> [WHAT TO PRODUCE]
Find every line below with the word "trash" in it, and copy each one.

*** COLLECTED DATA ***

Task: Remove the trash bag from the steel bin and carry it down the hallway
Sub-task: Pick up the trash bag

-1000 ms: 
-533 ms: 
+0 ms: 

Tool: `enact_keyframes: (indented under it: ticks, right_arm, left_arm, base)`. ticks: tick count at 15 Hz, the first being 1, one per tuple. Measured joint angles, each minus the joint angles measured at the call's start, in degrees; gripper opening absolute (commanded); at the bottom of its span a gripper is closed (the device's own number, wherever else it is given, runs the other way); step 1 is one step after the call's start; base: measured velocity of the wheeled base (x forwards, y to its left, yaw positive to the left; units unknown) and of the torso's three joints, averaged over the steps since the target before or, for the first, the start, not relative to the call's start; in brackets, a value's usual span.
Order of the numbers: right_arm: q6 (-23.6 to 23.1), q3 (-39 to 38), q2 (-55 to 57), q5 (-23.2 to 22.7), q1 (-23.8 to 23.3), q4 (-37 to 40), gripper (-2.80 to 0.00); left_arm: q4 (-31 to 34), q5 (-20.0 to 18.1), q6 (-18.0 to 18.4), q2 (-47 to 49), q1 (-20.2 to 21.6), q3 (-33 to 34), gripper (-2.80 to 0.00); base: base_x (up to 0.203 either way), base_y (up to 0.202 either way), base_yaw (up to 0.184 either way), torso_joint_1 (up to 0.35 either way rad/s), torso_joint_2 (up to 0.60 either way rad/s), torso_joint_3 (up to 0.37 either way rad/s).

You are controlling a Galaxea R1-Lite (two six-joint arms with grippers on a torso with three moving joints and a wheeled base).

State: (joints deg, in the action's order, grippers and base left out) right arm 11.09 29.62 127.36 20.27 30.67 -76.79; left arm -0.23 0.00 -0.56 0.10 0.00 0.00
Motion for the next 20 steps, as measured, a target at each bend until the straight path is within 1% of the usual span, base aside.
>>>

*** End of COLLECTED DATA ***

> [SOLUTION FOR THIS TASK]
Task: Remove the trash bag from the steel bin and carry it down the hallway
Sub-task: Pick up the trash bag

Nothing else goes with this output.